The new Reg A+ rules create two tiers of offerings: Tier 1 allows issuers to raise up to $20 million in a 12-month period; Tier II, up to $50 million. You can think of it as a ‘micro-IPO’ of sorts.
Some believe these new rules have the potential to realize the original vision of Title III — creating a market for private offerings that both accredited and non-accredited investors can, on the same footing, participate in. With Reg A+, Title III may be obsolete, some speculate.
Having worked with hundreds of entrepreneurs on their fundraise, and being acutely aware of how even the smallest additional friction affects the fundraising process, I have my reservations.
In both Tier 1 and Tier 2 offerings issuers must submit, and have approved, an “offering circular” to the SEC. The SEC did include a provision that allows issuers to ‘test the waters’ — allowing them to validate investor demand prior to preparing a full-blown offering circular — but no matter how you cut it this process will be more expensive and time consuming than filing a Form D, which is the only requirement in Regulation D offerings.
Moreover, Tier I offerings (up to $20 million) are not exempt from blue sky filings, which require issuers to file documentation with each state it plans to raise capital in. So, if Company A raises capital from investors in California, New York and Illinois, it will be on the hook for filings with all three states.
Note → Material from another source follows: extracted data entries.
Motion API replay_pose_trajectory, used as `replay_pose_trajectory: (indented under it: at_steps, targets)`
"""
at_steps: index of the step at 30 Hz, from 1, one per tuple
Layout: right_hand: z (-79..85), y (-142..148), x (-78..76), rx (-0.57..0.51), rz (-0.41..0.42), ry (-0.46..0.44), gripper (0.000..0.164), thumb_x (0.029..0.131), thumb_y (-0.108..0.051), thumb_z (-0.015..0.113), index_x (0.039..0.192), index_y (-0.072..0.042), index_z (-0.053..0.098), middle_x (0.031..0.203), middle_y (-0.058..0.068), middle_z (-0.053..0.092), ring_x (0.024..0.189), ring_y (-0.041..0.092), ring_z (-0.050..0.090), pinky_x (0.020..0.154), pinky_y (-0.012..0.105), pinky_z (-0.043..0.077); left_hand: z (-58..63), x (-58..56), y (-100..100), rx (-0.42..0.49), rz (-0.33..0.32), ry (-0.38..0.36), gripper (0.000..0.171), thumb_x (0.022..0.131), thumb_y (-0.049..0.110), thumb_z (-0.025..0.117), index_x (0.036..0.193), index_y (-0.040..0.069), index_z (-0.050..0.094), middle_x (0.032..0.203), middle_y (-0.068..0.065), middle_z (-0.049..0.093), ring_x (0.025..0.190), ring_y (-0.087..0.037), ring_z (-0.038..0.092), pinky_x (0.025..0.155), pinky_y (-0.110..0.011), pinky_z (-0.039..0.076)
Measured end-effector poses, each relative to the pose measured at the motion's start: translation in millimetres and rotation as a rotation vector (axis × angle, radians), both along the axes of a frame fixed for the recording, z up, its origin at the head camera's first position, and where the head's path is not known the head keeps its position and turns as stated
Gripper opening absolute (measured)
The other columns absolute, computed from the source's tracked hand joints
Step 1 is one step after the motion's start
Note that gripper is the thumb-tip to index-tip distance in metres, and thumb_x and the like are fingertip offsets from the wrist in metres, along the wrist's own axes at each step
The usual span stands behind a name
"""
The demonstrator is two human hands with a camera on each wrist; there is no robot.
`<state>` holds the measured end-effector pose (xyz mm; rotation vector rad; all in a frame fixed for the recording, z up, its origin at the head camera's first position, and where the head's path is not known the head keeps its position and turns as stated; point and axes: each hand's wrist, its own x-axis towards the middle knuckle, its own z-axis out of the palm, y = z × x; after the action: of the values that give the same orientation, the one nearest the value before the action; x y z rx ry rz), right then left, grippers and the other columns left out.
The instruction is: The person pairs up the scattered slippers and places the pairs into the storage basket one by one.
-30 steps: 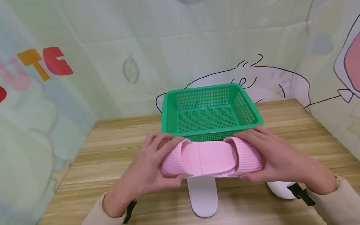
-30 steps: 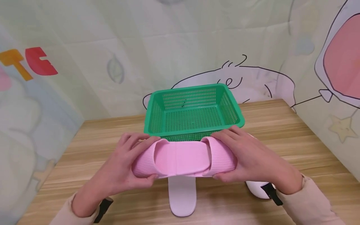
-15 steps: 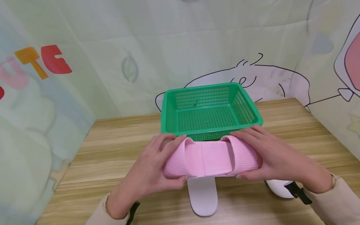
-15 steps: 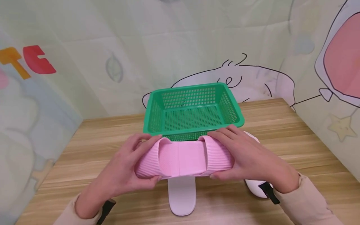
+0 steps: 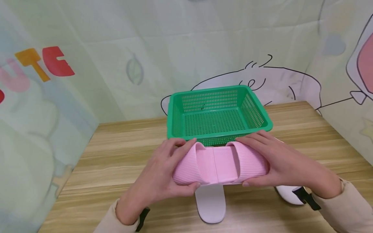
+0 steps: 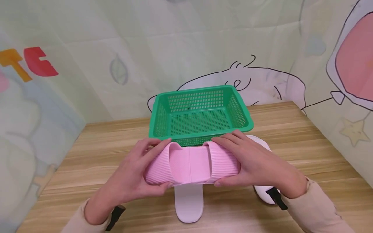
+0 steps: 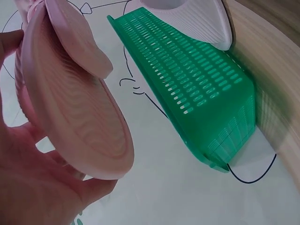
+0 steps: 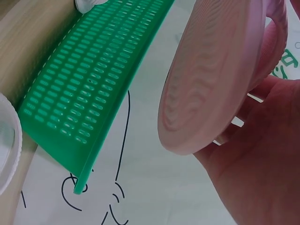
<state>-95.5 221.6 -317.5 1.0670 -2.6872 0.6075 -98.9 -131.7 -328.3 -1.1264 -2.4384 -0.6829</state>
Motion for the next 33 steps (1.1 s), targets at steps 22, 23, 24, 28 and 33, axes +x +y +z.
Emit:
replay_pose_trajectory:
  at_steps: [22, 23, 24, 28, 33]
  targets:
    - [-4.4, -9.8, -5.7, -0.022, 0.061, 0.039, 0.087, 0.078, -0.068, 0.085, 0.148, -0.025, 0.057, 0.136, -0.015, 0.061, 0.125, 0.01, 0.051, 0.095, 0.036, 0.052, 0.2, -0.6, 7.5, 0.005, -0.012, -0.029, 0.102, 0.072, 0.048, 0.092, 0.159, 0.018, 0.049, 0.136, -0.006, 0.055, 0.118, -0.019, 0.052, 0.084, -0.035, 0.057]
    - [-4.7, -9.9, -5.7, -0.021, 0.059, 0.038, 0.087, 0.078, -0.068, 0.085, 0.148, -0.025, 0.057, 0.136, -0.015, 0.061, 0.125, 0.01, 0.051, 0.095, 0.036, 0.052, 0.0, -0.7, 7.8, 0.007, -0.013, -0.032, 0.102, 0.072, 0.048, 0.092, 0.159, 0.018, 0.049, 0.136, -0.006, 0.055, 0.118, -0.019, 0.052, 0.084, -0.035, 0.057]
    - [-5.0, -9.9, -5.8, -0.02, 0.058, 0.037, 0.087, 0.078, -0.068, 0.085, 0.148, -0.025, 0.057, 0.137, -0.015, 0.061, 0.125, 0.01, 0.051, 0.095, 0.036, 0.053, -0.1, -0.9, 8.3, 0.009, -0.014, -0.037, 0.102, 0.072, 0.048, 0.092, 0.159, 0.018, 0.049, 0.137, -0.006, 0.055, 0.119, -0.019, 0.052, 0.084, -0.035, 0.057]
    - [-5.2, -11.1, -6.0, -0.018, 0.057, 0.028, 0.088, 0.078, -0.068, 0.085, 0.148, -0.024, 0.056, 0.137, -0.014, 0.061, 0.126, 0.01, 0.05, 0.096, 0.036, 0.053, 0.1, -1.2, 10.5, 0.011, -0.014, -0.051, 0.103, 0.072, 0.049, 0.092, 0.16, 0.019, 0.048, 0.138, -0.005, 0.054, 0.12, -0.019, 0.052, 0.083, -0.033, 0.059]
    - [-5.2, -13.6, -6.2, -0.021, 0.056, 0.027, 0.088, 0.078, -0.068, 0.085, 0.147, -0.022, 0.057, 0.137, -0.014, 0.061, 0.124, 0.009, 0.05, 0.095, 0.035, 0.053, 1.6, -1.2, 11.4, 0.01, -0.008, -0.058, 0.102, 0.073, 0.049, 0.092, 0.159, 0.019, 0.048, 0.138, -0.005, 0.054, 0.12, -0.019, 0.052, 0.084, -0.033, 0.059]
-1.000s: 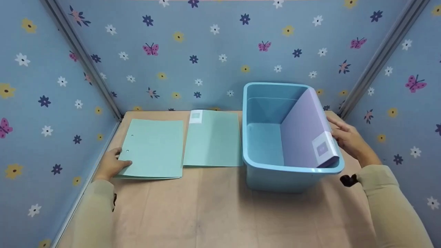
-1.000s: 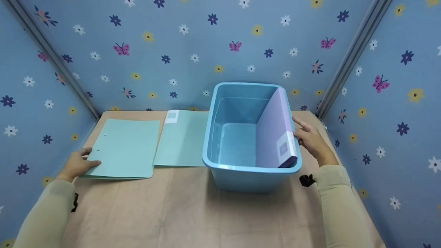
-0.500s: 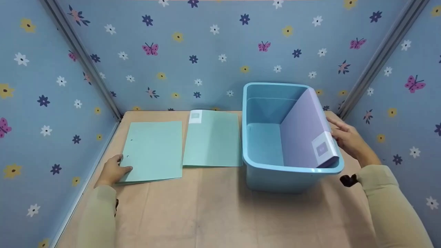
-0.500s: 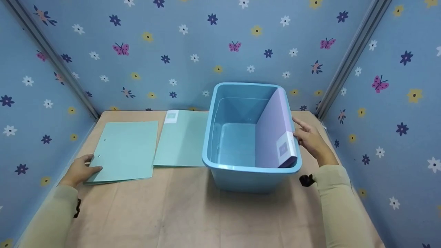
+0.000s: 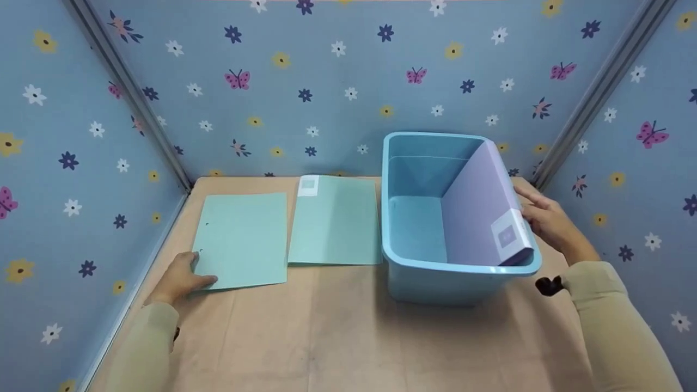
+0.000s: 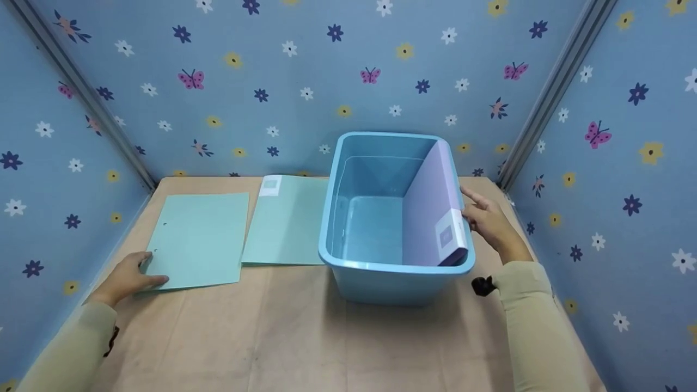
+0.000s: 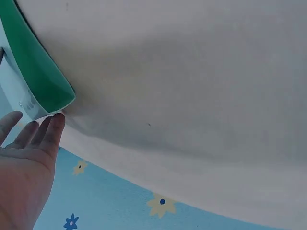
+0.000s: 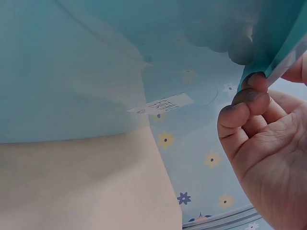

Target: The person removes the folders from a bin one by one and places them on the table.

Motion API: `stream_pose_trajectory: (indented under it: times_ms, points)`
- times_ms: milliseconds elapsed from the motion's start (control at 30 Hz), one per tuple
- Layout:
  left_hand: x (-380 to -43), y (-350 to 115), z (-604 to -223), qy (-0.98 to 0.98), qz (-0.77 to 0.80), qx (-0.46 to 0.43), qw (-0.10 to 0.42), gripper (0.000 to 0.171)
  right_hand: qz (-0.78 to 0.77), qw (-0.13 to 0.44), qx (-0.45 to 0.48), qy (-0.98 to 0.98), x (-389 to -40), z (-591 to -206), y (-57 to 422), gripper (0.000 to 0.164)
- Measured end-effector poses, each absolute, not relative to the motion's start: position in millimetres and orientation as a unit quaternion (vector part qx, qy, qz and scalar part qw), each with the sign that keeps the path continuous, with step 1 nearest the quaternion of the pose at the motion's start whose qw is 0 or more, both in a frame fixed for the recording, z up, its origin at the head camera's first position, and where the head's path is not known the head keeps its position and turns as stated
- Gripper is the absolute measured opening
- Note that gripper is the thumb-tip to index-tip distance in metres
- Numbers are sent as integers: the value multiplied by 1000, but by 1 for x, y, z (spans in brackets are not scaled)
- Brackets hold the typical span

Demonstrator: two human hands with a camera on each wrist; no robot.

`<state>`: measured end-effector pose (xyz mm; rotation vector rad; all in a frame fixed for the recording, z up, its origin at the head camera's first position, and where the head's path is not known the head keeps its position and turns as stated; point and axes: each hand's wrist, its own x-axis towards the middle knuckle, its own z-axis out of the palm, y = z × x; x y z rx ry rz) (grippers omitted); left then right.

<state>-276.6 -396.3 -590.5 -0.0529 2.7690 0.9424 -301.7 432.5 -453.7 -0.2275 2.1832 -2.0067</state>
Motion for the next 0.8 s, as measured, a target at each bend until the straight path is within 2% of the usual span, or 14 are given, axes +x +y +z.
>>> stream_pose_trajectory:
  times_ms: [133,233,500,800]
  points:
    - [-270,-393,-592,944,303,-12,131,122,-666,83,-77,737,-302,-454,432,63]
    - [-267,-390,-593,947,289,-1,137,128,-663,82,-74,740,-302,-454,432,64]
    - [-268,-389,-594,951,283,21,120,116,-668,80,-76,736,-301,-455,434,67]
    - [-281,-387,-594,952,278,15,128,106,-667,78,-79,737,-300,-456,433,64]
While Tier II (up to $50 million) offerings are exempt from blue sky filings — no managing a web of state filings — Tier II, in my view, has its own “deal-stopping” provision for very small issuers: ongoing reporting requirements.
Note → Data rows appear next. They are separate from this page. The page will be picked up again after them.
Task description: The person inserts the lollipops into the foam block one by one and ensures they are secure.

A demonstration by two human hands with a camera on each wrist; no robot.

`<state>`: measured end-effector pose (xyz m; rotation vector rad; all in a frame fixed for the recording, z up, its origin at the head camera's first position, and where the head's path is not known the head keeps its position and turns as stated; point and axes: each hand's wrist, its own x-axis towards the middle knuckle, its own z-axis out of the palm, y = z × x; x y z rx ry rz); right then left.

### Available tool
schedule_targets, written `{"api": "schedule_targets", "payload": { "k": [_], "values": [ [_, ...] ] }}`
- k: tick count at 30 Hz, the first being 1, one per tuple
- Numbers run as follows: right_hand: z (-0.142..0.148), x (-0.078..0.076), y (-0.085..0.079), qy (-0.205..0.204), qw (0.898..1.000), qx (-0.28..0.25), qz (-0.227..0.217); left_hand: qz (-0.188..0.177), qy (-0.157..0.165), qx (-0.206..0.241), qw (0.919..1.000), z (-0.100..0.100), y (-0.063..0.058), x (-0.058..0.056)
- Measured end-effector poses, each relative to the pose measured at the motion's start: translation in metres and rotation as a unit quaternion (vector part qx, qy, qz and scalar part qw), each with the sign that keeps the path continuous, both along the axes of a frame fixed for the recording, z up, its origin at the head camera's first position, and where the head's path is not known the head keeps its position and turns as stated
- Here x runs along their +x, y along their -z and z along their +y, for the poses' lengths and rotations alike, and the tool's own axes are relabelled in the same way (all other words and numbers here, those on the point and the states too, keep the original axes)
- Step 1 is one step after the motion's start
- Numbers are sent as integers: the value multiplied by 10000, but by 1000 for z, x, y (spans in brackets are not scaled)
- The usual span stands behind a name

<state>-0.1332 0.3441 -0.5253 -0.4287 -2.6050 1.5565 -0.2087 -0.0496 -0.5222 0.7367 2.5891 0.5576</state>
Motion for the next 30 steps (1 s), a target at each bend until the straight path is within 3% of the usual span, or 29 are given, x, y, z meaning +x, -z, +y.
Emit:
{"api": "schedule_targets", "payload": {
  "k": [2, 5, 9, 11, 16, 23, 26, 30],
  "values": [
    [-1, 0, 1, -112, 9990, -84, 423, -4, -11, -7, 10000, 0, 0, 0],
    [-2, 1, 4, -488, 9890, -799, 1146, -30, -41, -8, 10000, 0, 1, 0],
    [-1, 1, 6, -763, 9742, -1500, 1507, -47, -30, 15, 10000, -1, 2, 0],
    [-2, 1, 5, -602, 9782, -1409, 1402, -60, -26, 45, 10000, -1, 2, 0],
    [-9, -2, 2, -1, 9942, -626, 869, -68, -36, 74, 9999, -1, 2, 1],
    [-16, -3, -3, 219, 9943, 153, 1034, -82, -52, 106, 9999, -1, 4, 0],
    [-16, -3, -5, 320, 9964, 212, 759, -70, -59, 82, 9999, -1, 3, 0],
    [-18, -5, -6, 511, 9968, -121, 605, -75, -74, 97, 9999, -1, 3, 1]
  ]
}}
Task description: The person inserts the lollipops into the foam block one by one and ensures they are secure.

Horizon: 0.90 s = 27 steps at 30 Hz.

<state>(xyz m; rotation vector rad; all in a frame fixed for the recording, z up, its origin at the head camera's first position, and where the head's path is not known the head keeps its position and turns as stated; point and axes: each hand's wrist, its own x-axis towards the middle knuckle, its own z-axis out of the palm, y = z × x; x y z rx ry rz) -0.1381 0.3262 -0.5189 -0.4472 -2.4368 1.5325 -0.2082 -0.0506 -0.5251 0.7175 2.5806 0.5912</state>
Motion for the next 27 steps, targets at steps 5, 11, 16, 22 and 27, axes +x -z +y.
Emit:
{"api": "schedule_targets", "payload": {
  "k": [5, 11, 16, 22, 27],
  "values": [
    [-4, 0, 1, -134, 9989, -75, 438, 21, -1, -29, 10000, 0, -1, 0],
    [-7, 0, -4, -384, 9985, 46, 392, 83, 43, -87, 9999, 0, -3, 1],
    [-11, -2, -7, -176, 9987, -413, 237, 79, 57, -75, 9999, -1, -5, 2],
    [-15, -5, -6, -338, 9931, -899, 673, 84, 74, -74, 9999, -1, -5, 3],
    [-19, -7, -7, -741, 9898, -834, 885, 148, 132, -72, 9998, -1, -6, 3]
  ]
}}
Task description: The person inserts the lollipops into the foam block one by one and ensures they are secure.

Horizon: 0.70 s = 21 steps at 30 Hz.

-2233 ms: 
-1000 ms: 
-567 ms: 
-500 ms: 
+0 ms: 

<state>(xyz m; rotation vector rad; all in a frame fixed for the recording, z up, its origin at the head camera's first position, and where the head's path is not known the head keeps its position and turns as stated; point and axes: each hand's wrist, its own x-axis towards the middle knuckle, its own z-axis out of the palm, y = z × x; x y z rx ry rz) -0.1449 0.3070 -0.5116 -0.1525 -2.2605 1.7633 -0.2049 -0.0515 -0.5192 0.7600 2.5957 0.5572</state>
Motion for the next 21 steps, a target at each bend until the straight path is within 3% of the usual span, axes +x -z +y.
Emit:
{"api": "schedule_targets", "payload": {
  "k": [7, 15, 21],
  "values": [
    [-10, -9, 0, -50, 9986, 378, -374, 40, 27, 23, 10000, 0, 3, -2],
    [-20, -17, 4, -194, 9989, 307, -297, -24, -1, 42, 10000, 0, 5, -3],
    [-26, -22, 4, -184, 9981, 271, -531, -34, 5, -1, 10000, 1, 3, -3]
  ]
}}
Tier II issuers are subject to these ongoing reporting requirements in perpetuity, either until they fail or IPO. Issuers must make semi-annual and annual filings with the SEC that include audited financial statements for the two most recent years, along with narrative disclosures. Effectively, this is asking a private company to carry much of the same regulatory burden as a public company if they want to raise under Reg A+ Tier II.
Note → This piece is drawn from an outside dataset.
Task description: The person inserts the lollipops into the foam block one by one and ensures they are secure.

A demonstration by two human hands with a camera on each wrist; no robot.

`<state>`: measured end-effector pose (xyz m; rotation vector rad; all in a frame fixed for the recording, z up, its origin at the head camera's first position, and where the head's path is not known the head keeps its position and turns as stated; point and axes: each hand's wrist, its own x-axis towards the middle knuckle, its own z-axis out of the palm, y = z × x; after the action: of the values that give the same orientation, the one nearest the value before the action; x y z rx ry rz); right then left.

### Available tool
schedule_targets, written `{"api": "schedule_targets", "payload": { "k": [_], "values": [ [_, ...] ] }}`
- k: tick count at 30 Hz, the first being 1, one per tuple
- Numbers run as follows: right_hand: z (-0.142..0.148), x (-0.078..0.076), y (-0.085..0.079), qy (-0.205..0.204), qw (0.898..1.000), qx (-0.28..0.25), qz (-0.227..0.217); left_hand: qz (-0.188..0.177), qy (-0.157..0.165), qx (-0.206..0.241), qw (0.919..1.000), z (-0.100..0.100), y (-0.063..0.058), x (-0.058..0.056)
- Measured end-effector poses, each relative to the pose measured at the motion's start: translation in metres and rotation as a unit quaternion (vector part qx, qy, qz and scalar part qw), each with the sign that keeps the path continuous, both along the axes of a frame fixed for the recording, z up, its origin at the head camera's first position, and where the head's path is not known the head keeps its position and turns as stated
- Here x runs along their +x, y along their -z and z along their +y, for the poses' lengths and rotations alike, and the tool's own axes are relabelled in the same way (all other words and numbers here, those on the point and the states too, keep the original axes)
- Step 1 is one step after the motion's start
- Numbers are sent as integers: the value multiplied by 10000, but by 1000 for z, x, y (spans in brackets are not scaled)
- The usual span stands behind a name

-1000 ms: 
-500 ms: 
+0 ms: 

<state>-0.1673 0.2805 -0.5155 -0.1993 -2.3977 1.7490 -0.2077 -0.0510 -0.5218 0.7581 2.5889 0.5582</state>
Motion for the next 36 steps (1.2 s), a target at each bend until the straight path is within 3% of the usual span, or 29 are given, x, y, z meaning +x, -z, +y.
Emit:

The ultimate question is this: If issuers can fundraise using Regulation D — no blue sky, audited financial, or ongoing reporting requirements — why will they raise under Reg A+? Similar to Title III, I only see Reg A+ working in edge cases, where there is massive and differentiated value to having a large and distributed cap table, which offsets the additional compliance costs.
On a positive note, Title II of the JOBS Act is working and evolving in exciting ways. A host of online funding platforms, across nearly every asset class, now support publicly advertised 506(c) offerings — from consumer companies (CircleUp) to tech (AngelList, SeedInvest) to real estate opportunities (Fundrise, RealtyShares, et al.). Rule 506(c) is great for entrepreneurs — enabling them to reach more potential investors, more efficiently than ever before.
In the past three months, more than 50 percent of the companies we’ve launched on our platform have chosen to raise using the 506(c) exemption. Vaute and FlyKly are just two examples: each are advertising their fundraises online to reach those who know their brand best, their customers.
506(c) is also great for investors; it gives them more choice and more data than ever before. Opening up information tears down geographic barriers. Whereas previously investors were often confined to investing in companies in their immediate geographies, they can now identify and engage companies across the country. Seamlessly.
To be sure, it’s early: Of all private capital raised under Regulation D in 2014, less than 5 percent of it was raised under Rule 506(c). But I have no doubt this number will grow.
And as our private markets continue to shift online, becoming more transparent and efficient, entrepreneurs will win as they enjoy better, faster, cheaper access to the capital they need to thrive.